Task statement :: Restate the data below word for word, omitting pictures.

-------- Data block

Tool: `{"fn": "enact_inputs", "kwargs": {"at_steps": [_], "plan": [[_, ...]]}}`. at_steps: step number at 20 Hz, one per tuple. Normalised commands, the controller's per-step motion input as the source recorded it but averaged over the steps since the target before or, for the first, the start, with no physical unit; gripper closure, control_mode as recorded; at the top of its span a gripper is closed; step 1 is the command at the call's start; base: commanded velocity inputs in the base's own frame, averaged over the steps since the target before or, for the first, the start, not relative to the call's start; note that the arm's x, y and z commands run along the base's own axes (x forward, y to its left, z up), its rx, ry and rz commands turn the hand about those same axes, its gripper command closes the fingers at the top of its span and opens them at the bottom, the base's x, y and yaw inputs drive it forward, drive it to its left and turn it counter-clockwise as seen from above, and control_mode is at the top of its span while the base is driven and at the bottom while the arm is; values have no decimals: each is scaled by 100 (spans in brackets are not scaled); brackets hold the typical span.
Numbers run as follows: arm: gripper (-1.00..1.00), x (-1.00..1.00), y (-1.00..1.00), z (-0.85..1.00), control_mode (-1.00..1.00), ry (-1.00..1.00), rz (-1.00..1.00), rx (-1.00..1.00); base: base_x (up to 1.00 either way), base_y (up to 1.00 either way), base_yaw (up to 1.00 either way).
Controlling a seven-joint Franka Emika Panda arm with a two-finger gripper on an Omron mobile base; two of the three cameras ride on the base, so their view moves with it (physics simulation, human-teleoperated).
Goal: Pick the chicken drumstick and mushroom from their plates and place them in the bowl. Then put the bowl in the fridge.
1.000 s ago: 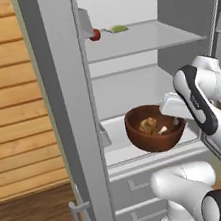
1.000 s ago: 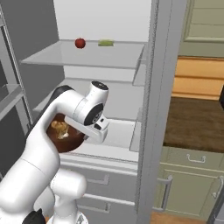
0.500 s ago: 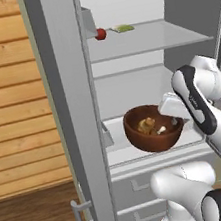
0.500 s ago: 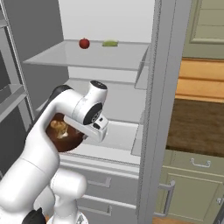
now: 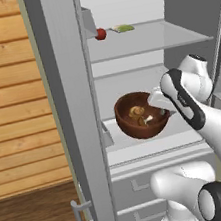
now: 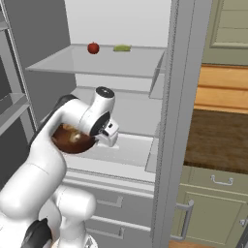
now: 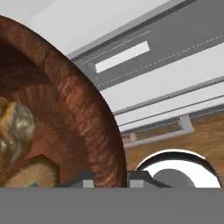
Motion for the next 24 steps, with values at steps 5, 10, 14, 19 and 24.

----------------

Exercise answer ::
Tool: `{"fn": "enact_inputs", "kwargs": {"at_steps": [_], "plan": [[_, ...]]}}`. at_steps: step number at 20 Hz, one per tuple. Normalised commands, the controller's per-step motion input as the source recorded it but averaged over the steps since the target before or, for the first, the start, with no physical unit; gripper closure, control_mode as recorded; at the top of its span a gripper is closed; step 1 is the command at the call's start; base: commanded velocity inputs in the base's own frame, averaged over the steps since the target before or, for the first, the start, not relative to the call's start; note that the arm's x, y and z commands run along the base's own axes (x forward, y to its left, z up), its rx, ry and rz commands turn the hand about those same axes, its gripper command closes the fingers at the top of its span and opens them at the bottom, the base's x, y and yaw inputs drive it forward, drive it to its left and turn it counter-clockwise as seen from above, and control_mode is at the top of its span while the base is driven and at the bottom while the arm is; values have no decimals: each is scaled by 100 (spans in brackets are not scaled); brackets hold the typical span.
Numbers run as follows: arm: gripper (-1.00..1.00), x (-1.00..1.00), y (-1.00..1.00), z (-0.85..1.00), control_mode (-1.00..1.00), ry (-1.00..1.00), rz (-1.00..1.00), rx (-1.00..1.00); base: base_x (up to 1.00 either way), base_y (up to 1.00 either way), base_yaw (up to 1.00 either way).
Controlling a seven-joint Franka Emika Panda arm with a two-finger gripper on an Omron mobile base; two of the three cameras ride on the base, so their view moves with it (physics simulation, human-teleoperated).
Goal: Pick the chicken drumstick and mushroom from their plates and place them in the bowl. Then put the bowl in the fridge.
1.000 s ago: 
1.000 s ago: 
0.500 s ago: 
0.500 s ago: 
now: 
now: 
now: 
Motion for the next 24 steps, with values at steps 5, 10, 14, 19 and 24.

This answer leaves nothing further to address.